Initially one wonders if it’s necessary, not least because if you mentally strip away Gift Horse’s ribbon, the sculpture’s true pedigree is revealed. By reducing the form of a grand equestrian statue to a skeleton, Haacke isn’t merely playing with an image, he’s creating a stealthy version of a particular and very effective later 20th-century art genre, the “negative-form monument”.

Highlighting gaps

A classic example of this is Horst Hoheisel’s 1987 Aschrott Fountain, in Kassel, Germany. The structure exactly reproduces a fountain that was donated to Kassel in 1908 by a Jewish resident and then destroyed by the Nazis. However, it’s almost invisible: it exists underneath the pavement, its deep voids filled with water.

A more recent example of this principled approach to the building of monuments is Jonas Dahlberg’s design for Norway’s July 22 memorial to the victims of the Utoya massacre. This is a three and a half-metre excavation that slices clean through the tip of Sorbraten peninsula.

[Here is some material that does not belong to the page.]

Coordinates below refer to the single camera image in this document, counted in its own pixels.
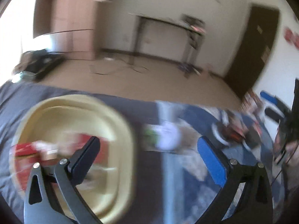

Highlighting what’s missing. Jonas Dahlberg Studio/Handout/EPA

The genre’s aim is to negate the language of phony remembrance spoken by so many traditional civic sculptures. By substituting voids for solids and absences for presences, the negative-form monument warns about people’s capacity to ignore, overlook, dismiss or forget (Boris Johnson, take note).

Haacke himself has form in this area: in 1993, when invited to exhibit in the Venice Biennale’s German Pavilion, he famously responded by tearing up the floor and reproducing the facade’s eroded trace of the Nazi-tainted label “Germania” in big bold letters above the rubble.

So, if Haacke’s skeleton horse is a “negative” monument that points up the obsolescence of the “positive” statuary around it, where does that leave its information-streaming, frivolous-seeming bow? Maybe it’s there because its ticker stream, representing a tiny proportion of actual London Stock Market trading, is itself a near-obsolete artifact.

In the modern marketplace, as Michael Lewis’s 2014 book Flash Boys revealed, computers make money by exploiting nanosecond advantages over other computers. There’s nothing “live” about the stream of illuminated data that lights Gift Horse up at night. The bow is a decorative trimming in more than one sense: its data is as dead as the carcass it prettifies.